La Banca Mondiale accetta di ospitare un fondo per le perdite e i danni

Dopo anni di dibattiti alla COP27 del 2022 è stato concordato un fondo per le perdite e i danni, un meccanismo finanziario progettato per fornire un sostegno cruciale alle nazioni vulnerabili che affrontano il peso delle sfide legate al clima. L’anno scorso alcuni Paesi, tra cui l’Italia e i Paesi Bassi, hanno iniziato a impegnare delle somme di denaro per questo fondo.

Mentre i colloqui erano in corso a Bonn, martedì il consiglio di amministrazione della Banca Mondiale ha approvato un piano che prevede che la Banca agisca come sede provvisoria dei fondi per le perdite e i danni.

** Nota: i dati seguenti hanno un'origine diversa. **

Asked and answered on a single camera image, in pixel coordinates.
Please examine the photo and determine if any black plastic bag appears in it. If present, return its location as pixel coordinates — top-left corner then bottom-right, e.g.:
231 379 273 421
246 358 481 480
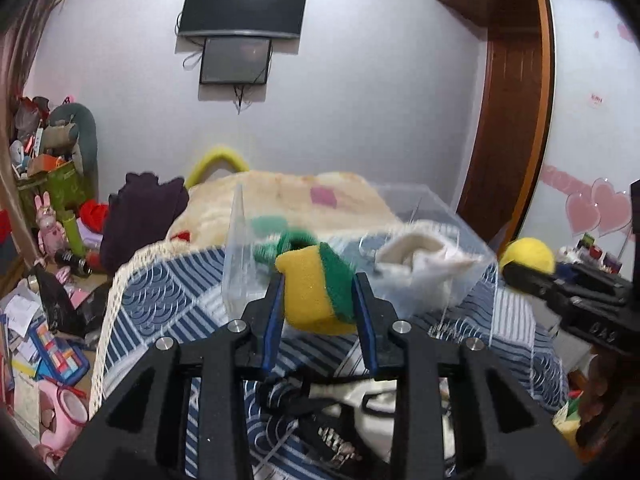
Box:
30 264 112 340

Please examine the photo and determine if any dark purple garment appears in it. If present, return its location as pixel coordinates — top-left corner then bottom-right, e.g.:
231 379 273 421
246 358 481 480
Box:
100 172 190 275

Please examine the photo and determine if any black white braided bracelet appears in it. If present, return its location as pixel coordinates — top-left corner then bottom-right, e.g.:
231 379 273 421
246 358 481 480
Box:
299 408 364 468

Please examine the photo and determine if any yellow plush ball face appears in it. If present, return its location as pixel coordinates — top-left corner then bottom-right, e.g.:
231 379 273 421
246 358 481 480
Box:
499 237 555 274

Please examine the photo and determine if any striped curtain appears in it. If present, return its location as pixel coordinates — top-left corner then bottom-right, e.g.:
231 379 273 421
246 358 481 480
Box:
1 0 55 266

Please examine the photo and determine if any pink bunny toy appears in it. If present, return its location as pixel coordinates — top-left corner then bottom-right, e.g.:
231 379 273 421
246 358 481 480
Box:
34 192 67 258

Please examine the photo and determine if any yellow green sponge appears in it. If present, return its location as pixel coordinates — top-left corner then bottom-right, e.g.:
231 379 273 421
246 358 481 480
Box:
276 242 357 336

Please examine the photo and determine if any small wall monitor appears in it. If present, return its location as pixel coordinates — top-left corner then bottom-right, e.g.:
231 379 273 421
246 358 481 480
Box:
200 37 271 86

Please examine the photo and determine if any white wardrobe sliding door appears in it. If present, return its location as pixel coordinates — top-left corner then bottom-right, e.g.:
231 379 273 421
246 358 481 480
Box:
520 0 639 278

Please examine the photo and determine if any green storage box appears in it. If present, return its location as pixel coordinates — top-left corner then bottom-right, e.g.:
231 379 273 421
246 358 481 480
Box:
16 162 94 222

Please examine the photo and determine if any pink plastic toy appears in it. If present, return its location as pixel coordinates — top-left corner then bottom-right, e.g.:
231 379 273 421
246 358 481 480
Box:
37 378 89 462

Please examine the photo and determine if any black bottle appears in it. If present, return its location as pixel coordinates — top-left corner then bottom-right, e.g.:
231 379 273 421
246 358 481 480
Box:
54 249 92 278

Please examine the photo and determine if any large wall television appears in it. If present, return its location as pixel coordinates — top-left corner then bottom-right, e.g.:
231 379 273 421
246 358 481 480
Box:
178 0 306 39

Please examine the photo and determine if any black lace band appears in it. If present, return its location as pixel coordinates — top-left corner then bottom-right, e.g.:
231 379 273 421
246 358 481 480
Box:
259 378 396 441

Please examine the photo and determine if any green knitted cloth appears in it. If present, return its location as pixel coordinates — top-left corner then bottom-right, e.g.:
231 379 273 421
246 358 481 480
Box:
250 214 318 272

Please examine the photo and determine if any colourful pencil case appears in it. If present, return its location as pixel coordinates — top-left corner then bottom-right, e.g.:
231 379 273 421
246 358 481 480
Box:
27 320 90 387

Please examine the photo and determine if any grey plush toy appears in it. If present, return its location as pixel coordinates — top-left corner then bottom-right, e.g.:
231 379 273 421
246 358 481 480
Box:
41 102 98 188

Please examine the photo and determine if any white cloth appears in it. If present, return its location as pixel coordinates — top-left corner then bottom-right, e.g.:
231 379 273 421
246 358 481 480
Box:
372 231 487 311

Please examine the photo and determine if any beige patchwork blanket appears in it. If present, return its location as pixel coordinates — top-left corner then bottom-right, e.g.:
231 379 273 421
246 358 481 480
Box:
167 170 400 248

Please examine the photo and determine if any brown wooden door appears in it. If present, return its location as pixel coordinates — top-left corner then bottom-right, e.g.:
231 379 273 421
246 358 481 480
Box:
457 28 541 243

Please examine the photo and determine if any clear plastic storage box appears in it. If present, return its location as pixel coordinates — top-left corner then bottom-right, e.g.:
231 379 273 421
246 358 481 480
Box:
221 183 496 322

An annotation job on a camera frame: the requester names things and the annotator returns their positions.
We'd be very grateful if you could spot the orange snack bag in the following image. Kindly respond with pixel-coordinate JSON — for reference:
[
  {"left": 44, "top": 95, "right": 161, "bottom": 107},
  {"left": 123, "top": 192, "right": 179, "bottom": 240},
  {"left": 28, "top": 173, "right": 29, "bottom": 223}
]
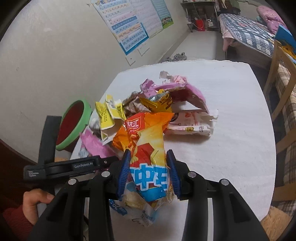
[{"left": 112, "top": 112, "right": 174, "bottom": 202}]

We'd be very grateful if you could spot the yellow white medicine box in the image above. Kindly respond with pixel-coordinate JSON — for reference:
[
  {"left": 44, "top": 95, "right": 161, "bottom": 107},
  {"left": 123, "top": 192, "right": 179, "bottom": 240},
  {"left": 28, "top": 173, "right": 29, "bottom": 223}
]
[{"left": 95, "top": 94, "right": 126, "bottom": 145}]

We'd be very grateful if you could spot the pink plastic bag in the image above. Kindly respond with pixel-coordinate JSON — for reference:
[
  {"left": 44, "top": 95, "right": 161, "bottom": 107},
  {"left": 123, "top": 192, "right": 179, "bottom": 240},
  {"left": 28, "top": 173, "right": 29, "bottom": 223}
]
[{"left": 140, "top": 71, "right": 209, "bottom": 113}]

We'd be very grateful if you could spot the green red trash bin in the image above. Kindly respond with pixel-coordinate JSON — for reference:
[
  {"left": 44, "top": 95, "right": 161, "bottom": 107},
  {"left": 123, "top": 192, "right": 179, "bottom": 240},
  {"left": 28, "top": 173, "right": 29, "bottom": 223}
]
[{"left": 56, "top": 99, "right": 92, "bottom": 152}]

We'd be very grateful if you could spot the left hand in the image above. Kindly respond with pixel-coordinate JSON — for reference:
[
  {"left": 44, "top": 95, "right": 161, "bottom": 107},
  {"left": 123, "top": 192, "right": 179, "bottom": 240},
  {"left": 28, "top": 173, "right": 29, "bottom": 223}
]
[{"left": 22, "top": 189, "right": 55, "bottom": 225}]

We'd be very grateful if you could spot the blue white plastic wrapper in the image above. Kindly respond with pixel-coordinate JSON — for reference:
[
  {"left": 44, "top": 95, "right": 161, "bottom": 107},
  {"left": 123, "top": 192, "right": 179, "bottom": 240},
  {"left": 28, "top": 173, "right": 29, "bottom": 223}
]
[{"left": 109, "top": 182, "right": 174, "bottom": 227}]

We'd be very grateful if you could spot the crumpled brown paper wrapper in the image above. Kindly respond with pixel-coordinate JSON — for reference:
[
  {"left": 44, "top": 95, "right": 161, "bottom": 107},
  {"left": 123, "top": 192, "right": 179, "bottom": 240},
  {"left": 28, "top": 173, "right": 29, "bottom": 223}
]
[{"left": 122, "top": 91, "right": 150, "bottom": 118}]

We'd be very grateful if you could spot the yellow gold snack wrapper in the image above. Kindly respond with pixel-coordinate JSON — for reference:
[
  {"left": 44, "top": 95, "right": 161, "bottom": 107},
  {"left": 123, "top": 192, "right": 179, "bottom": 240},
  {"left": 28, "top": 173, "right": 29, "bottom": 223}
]
[{"left": 139, "top": 89, "right": 173, "bottom": 113}]

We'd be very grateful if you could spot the pink white strawberry snack box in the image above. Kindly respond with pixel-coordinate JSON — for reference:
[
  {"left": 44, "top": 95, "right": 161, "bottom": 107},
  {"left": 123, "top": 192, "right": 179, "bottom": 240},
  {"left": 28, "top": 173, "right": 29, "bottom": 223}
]
[{"left": 164, "top": 109, "right": 219, "bottom": 137}]

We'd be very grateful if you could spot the wooden chair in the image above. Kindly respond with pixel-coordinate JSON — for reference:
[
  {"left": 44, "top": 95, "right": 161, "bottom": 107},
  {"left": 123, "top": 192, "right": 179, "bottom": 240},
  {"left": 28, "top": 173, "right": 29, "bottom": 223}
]
[{"left": 263, "top": 41, "right": 295, "bottom": 202}]

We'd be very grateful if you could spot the grey shoes pair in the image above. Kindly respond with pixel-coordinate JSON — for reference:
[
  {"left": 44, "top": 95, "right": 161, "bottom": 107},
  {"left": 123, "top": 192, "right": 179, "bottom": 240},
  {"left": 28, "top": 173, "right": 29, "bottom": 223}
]
[{"left": 164, "top": 52, "right": 187, "bottom": 62}]

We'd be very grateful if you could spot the bed with plaid blanket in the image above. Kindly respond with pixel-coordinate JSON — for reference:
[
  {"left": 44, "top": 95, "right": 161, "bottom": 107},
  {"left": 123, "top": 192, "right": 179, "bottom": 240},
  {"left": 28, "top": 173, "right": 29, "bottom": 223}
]
[{"left": 218, "top": 14, "right": 275, "bottom": 69}]

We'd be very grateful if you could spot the red bucket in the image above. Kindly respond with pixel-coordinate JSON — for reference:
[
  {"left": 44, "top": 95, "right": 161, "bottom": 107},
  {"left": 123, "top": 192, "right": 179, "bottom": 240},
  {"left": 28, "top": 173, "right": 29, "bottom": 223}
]
[{"left": 195, "top": 19, "right": 205, "bottom": 32}]

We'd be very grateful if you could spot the dark metal shelf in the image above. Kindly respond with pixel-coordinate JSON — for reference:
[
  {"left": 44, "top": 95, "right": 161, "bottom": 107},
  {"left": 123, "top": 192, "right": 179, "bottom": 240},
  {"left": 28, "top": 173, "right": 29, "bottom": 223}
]
[{"left": 181, "top": 1, "right": 220, "bottom": 33}]

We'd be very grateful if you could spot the pink quilt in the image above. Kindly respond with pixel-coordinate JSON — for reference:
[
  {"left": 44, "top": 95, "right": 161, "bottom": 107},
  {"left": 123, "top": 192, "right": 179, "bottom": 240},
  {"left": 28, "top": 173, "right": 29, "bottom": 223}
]
[{"left": 256, "top": 6, "right": 287, "bottom": 35}]

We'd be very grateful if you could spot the blue wall chart poster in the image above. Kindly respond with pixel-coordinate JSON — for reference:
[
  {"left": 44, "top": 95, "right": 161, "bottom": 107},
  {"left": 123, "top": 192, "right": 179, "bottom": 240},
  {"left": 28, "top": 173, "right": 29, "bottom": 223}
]
[{"left": 91, "top": 0, "right": 149, "bottom": 55}]

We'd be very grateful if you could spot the white wall chart poster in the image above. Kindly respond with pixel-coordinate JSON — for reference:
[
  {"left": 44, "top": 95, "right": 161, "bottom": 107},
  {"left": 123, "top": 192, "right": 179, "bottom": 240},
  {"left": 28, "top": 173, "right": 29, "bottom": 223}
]
[{"left": 130, "top": 0, "right": 174, "bottom": 38}]

La Banca Mondiale ha dichiarato che manterrà il fondo intermedio per quattro anni, con un consiglio di amministrazione indipendente dalla banca e dotato di una propria struttura di governance e di controllo sulle decisioni di finanziamento.

La Banca Mondiale ha dichiarato che si tratta di “un’importante pietra miliare nel percorso verso l’operatività del fondo, in collaborazione con il consiglio di amministrazione del fondo per la risposta alle perdite e ai danni”.

“Si tratta di un importante passo avanti nell’attuazione degli impegni presi alla COP28”, ha aggiunto la presidenza della COP28 in un post sui social media.

Ma questo è stato anche un punto di contestazione per i Paesi in via di sviluppo che temono che i Paesi sviluppati, compresi gli Stati Uniti che nominano il presidente della Banca Mondiale, possano avere un’influenza eccessiva.

Cosa significa questo per la COP29?

Con molte decisioni importanti in materia di denaro da prendere, la COP29 che si terrà in Azerbaigian a novembre è già stata soprannominata la “COP finanziaria”.

I Paesi continueranno a discutere per trovare una nuova intesa sui finanziamenti per il clima dopo aver finalmente raggiunto l’impegno di 100 miliardi di dollari. Si prevede che l’NCGQ vada oltre l’obiettivo originale di 100 miliardi di dollari come importo minimo e si basi sui bisogni reali dei Paesi colpiti dal cambiamento climatico.